Niemniej udało mi się ustawić "moje" brzmienie sansa (wywalam bas i górę, kontruję levelem dla mocnego środka) na wersji standardowej, a przynajmniej tak mi się wydawało dopóki grałem sam. W trakcie gry z zespołem bardzo dała mi się we znaki dziwaczna regulacja dołu w standardowym. Wycinając nadmiar dołu pozbywałem się dolnego środka tak naprawdę nie bardzo wycinając dół. Mięcho zniknęło, a bas nadal dudni. Bass do oporu w dół i kontra levelem żeby odzyskać niski środek - figa, jak nie było tak nie ma, a dalej dudni. Z górą podobnie - lubię wywalić cały presence żeby pozbyć się nadmiernego klekotu. Na programowalnym działa to bez problemu, na standardzie wieczny klekot dopóki się nie zdejmie również Treble.
Sprawa się trochę naprostowała, gdy zacząłem sprawdzać nie moje brzmienia. Tutaj podbicie w niskim środku standardowego sansa robi rzeź w porównaniu do programowalnego. Przy kombinowaniu EQ bardziej w stronę podbijania niż wycinania nadmiarów wersja programowalna brzmi sucho, podczas gdy standard zawala cały niski środek ścianą dźwięku. Może się podobać. Niestety nie miałem tego jak sprawdzić w zespole, bo nie mam żadnego w którym takie ustawienie jest nawet w przybliżeniu sensowne.
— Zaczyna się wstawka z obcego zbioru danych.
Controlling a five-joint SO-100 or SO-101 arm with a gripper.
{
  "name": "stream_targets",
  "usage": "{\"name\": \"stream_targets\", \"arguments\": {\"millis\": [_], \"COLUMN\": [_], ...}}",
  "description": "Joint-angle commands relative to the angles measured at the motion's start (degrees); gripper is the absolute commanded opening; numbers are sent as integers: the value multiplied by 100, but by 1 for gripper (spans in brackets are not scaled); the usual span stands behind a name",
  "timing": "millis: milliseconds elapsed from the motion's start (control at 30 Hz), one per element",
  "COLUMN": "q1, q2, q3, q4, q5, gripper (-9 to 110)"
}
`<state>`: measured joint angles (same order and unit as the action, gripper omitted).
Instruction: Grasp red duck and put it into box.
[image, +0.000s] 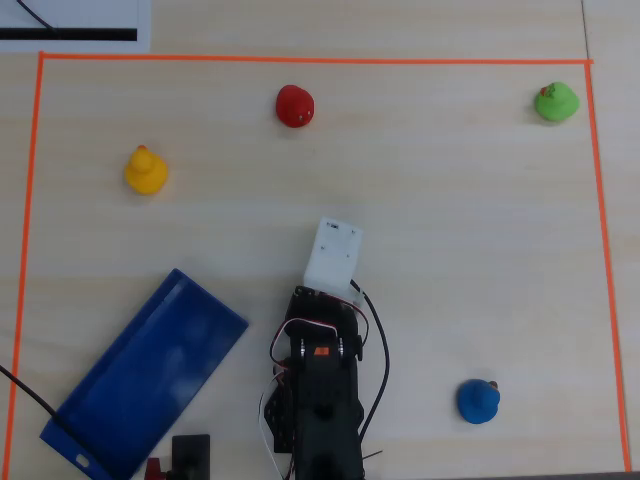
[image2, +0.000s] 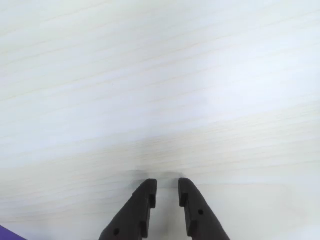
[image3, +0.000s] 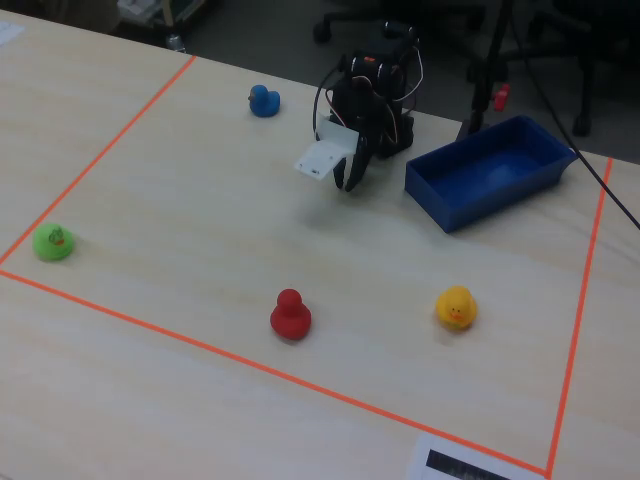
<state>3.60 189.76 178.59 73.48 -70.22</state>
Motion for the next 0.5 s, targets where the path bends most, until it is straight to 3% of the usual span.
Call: {"name": "stream_targets", "arguments": {"millis": [0, 367, 467], "q1": [-18, -79, -141], "q2": [-9, -9, 0], "q3": [-35, -35, -35], "q4": [123, 123, 132], "q5": [70, -88, -202], "gripper": [3, 6, 0]}}
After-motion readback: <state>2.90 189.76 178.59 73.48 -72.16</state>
Ale potrafię sobie wyobrazić takie brzmienie w jakiś mocno ekstremalnym składzie.
Obiektywne - dwa różne efekty, niby zbliżone charakterem, ale jednak do różnych zastosowań. Solowo jeszcze w miarę zbliżone, jednak w zespole dwie całkowicie różne bestie.
Subiektywnie - programowalny bardziej mi odpowiada, lepiej pasuje do mojego bandu. Nie pompuje dołu (przy odpowiednim ustawieniu) a skręcając tone na gitarze fajnie udaję na nim synth. Standardowy dużo mocniej dominuje dół i dolny środek, nie nadaje się też do udawania syntha (bo uwala za dużo środka i gubi atak gdy skręcam tone na basie).
Dla mnie standard to taki one-trick-pony. Programowalny jest uniwersalniejszy, ale IMO do ostrego wpierdolu standard może być lepszy.